Eu e meu pai voltamos sorridentes para casa, já eram quase dez e meia da noite quando paramos o carro na garagem.

- Posso saber onde vocês estavam? – Exigiu minha mãe, ela nos esperava na sala.

- Fomos ver o Lucas – disse meu pai com naturalidade na voz.

- Mãe! Lucas acordou! – Contei entusiasmada.

- Hum, vejo que logo teremos dois motoristas – comentou minha mãe com seu sorriso malicioso enquanto pegava uma revista de moda em cima do centro e se sentava no sofá.

- Lúcia, eu já disse que vou promover o Lucas, por favor, não vamos discutir mais sobre esse assunto. – Falando isso meu pai subiu as escadas, provavelmente para o quarto dele. Deu pra ver que ele estava fugindo da briga que a minha mãe estava tentando provocar.

- Eu vou subir também, boa noite mãe. – Falei subindo as escadas.

- Letícia, vá comer alguma coisa antes de dormir. – Ordenou ela sem tirar os olhos da revista.

- Mas mãe... – Tentei inventar uma desculpa para a minha pressa de ver logo o meu anjo, porque se eu contasse a verdade ela provavelmente me internaria num manicômio.

- Mas nada, você precisa organizar a sua alimentação!

Eu vi que não ia ganhar aquela discussão, e também, eu estava com fome, então, me dirigi até a cozinha para pegar o meu lanche preferido: bolo de chocolate com coca-cola.

Levei o lanche para comer no quarto, mas antes de devorar tudo resolvi tomar um banho.

Vesti um pijama confortável e fresco, estava calor hoje, então fechei a janela e liguei o ar-condicionado.

Sentei no chão com o meu lanche no colo e fiquei esperando o meu anjo chegar. Se é que ele ia chegar... já que ele disse “talvez perto da meia noite”. O relógio marcava 23:37h, então se ele ia mesmo aparecer já era para ele estar chegando.

Terminei de comer e deixei o prato e a latinha de coca embaixo da cama, depois, voltei ao canto da parede esperando o meu anjo chegar, como eu esperava.

Faltavam apenas dez minutos para a meia noite e até o momento nada do anjo aparecer, eu já estava quase indo para a cama quando ouvi alguém me chamar.

- Letícia. – Eu conhecia essa voz, era por ela que eu esperava.

Um largo sorriso cresceu no meu rosto.

- Anjo! – falei enquanto me levantava – Oh, me desculpe, eu devia ter te dado mais atenção e...

- Não se culpe, eu que fui egoísta. – Interrompeu-me ele se aproximando. – Então, como o Lucas está?
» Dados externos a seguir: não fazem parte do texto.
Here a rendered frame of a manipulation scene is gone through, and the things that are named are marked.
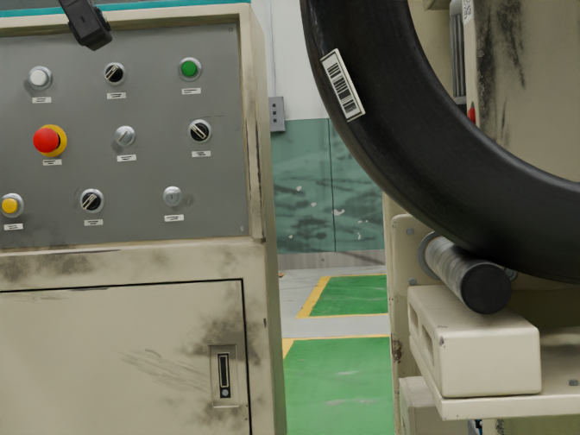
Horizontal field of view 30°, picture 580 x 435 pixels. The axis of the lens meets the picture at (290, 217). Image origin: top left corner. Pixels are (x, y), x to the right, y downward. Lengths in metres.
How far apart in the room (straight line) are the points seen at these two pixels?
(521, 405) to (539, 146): 0.44
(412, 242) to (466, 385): 0.36
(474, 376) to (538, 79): 0.48
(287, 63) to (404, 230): 8.91
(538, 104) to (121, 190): 0.72
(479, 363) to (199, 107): 0.89
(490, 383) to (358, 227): 9.17
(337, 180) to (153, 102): 8.40
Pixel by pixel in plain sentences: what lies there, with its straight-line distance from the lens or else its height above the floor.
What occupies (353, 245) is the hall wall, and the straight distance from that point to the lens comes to 10.14.
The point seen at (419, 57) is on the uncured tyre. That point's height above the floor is 1.10.
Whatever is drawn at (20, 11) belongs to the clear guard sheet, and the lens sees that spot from 1.78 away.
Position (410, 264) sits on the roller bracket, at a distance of 1.30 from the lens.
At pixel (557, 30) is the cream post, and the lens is 1.35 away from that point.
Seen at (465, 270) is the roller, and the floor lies 0.92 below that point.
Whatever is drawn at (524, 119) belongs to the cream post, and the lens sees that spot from 1.33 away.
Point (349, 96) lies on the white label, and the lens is 0.93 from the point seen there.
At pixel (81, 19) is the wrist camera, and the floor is 1.17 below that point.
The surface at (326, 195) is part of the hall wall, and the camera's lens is 10.12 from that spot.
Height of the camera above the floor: 1.02
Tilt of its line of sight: 3 degrees down
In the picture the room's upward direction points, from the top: 3 degrees counter-clockwise
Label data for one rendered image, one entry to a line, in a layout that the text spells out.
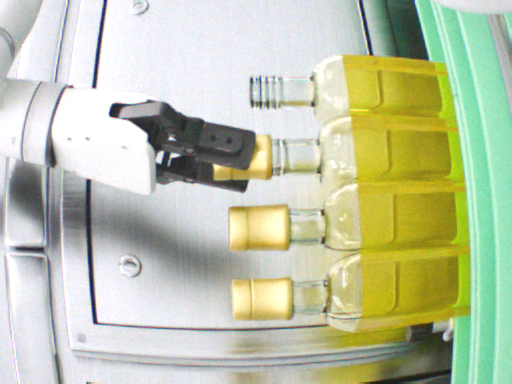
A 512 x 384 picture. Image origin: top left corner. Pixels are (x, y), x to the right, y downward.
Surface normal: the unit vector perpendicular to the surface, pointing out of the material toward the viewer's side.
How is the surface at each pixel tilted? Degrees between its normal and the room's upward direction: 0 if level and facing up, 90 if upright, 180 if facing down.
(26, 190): 90
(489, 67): 90
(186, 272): 90
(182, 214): 90
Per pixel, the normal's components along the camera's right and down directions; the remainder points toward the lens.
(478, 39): 0.04, -0.38
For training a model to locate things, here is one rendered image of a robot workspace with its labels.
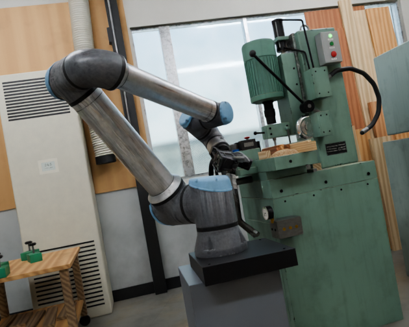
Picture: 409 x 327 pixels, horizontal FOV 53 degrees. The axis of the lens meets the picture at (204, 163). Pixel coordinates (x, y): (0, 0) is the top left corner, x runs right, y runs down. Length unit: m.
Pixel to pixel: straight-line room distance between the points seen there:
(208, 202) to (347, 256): 0.94
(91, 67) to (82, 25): 2.15
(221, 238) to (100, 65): 0.67
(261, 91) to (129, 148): 0.93
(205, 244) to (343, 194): 0.90
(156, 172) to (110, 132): 0.22
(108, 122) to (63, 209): 1.76
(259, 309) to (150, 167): 0.60
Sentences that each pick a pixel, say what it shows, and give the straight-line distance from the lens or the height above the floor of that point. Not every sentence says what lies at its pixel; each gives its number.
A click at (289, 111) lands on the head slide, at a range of 2.17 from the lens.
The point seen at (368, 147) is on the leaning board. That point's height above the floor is 0.84.
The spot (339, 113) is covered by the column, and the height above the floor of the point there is 1.06.
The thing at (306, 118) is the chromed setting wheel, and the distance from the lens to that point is 2.11.
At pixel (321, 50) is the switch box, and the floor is 1.39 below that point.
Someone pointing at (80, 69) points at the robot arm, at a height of 1.25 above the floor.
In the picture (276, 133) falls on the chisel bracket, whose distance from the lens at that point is 2.14.
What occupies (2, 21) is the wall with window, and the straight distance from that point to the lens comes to 3.67.
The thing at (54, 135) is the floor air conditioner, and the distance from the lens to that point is 3.09.
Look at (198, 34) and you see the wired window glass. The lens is 3.68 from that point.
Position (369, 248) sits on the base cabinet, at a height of 0.38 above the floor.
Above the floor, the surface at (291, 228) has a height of 0.58.
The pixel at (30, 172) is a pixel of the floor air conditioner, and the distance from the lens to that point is 3.11.
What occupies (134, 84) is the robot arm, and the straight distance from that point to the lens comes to 1.32.
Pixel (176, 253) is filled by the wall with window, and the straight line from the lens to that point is 3.40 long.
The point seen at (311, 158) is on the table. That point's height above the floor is 0.86.
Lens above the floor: 0.90
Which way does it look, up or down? 1 degrees up
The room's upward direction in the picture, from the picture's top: 10 degrees counter-clockwise
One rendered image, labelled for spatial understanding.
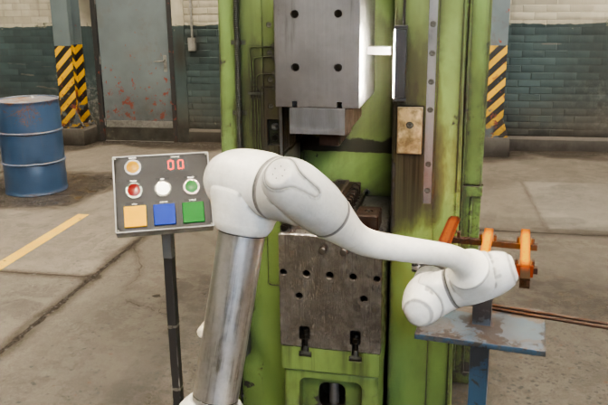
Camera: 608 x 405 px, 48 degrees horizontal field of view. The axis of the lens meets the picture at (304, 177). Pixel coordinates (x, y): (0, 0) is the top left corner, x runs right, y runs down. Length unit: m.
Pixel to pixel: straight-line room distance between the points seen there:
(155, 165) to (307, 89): 0.61
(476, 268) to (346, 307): 0.96
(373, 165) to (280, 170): 1.64
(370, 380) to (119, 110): 7.04
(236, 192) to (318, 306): 1.22
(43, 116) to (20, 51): 3.14
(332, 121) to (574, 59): 6.21
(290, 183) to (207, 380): 0.48
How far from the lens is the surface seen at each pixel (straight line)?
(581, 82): 8.44
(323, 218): 1.32
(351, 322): 2.54
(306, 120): 2.40
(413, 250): 1.53
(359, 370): 2.63
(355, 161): 2.89
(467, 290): 1.66
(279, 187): 1.26
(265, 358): 2.93
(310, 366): 2.66
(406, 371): 2.84
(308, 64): 2.37
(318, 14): 2.36
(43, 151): 6.74
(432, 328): 2.29
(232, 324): 1.46
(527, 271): 2.06
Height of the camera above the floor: 1.72
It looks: 14 degrees down
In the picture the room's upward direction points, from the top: 1 degrees counter-clockwise
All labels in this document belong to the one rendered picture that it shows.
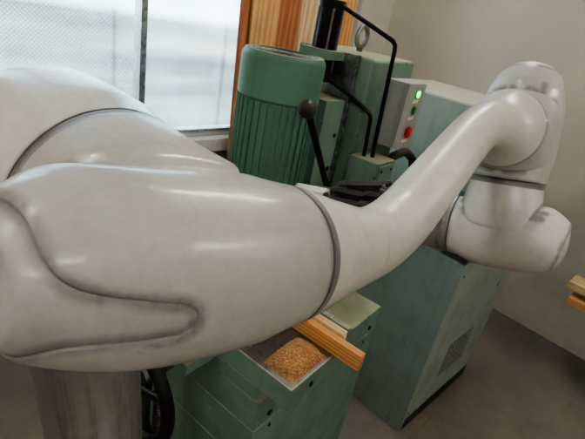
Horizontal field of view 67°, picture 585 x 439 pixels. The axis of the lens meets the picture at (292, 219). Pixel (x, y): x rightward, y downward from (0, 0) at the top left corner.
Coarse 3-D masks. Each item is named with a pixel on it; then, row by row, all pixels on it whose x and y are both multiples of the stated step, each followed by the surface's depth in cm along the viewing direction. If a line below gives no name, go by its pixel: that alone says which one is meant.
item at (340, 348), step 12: (300, 324) 106; (312, 324) 104; (312, 336) 104; (324, 336) 102; (336, 336) 102; (324, 348) 103; (336, 348) 101; (348, 348) 99; (348, 360) 99; (360, 360) 97
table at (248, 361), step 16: (272, 336) 104; (288, 336) 105; (304, 336) 106; (240, 352) 97; (256, 352) 98; (272, 352) 99; (192, 368) 97; (240, 368) 99; (256, 368) 95; (320, 368) 98; (256, 384) 97; (272, 384) 93; (288, 384) 91; (304, 384) 94; (272, 400) 94; (288, 400) 91
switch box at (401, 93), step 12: (396, 84) 107; (408, 84) 105; (420, 84) 109; (396, 96) 107; (408, 96) 106; (420, 96) 111; (396, 108) 108; (408, 108) 108; (384, 120) 111; (396, 120) 109; (408, 120) 111; (384, 132) 111; (396, 132) 109; (384, 144) 112; (396, 144) 111; (408, 144) 118
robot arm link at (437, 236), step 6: (456, 198) 68; (450, 210) 67; (444, 216) 67; (444, 222) 67; (438, 228) 67; (444, 228) 67; (432, 234) 68; (438, 234) 67; (444, 234) 67; (426, 240) 70; (432, 240) 69; (438, 240) 68; (444, 240) 67; (432, 246) 70; (438, 246) 69; (444, 246) 68
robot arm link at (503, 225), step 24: (480, 192) 64; (504, 192) 62; (528, 192) 61; (456, 216) 66; (480, 216) 63; (504, 216) 61; (528, 216) 61; (552, 216) 61; (456, 240) 66; (480, 240) 63; (504, 240) 62; (528, 240) 60; (552, 240) 60; (480, 264) 68; (504, 264) 63; (528, 264) 62; (552, 264) 60
- Ah, ele está bem, o médico disse que ele vai se recuperar logo e que não corre mais nenhum risco! – Falei enquanto me sentava na cama.

- Isso é bom. Você deve estar feliz... – Disse ele enquanto seus olhos de violeta desabavam ao chão.

- É, eu ficaria mais feliz ainda se você também estivesse feliz.

Por um minuto ficamos em silêncio, o único barulho era o do ar-condicionado.

- Letícia, e-eu não posso ficar feliz sabendo que logo vou ter que me afastar de você, eu... não sei como vai ser depois – disse o anjo quebrando o silêncio.

A maneira como ele falou me fez corar levemente.

- Eu também não sei, anjo, só sei que de algum jeito você vai ter que continuar aqui, e-eu não serei feliz longe de você, mesmo com Lucas aqui.

- Lê, você vai acabar se esquecendo de mim quando Lucas estiver completamente recuperado, e aí você não precisará mais do meu apoio, e mesmo que a sua missão ainda não esteja cumprida, para mim será difícil ser deixado de lado, eu não vou querer ser um encosto.

- Pode ser que eu não precise mais do seu apoio, mas eu vou precisar da sua amizade. – Falei olhando dentro dos olhos dele, para que ele tivesse certeza de que eu falava tudo do fundo do meu coração.

A minha vontade era abraçá-lo, mas isso não era possível. Eu senti vontade de chorar, mas prendi as lágrimas, pois, sempre que eu chorava, ele se sentia culpado por não poder limpar as minhas lágrimas, e eu não queria vê-lo se sentir culpado.

Nós não falamos mais nada, eu não o vi ir embora essa noite. Me senti segura por saber que ele estava ali comigo, e assim eu esperava que fosse até o último dia da minha vida.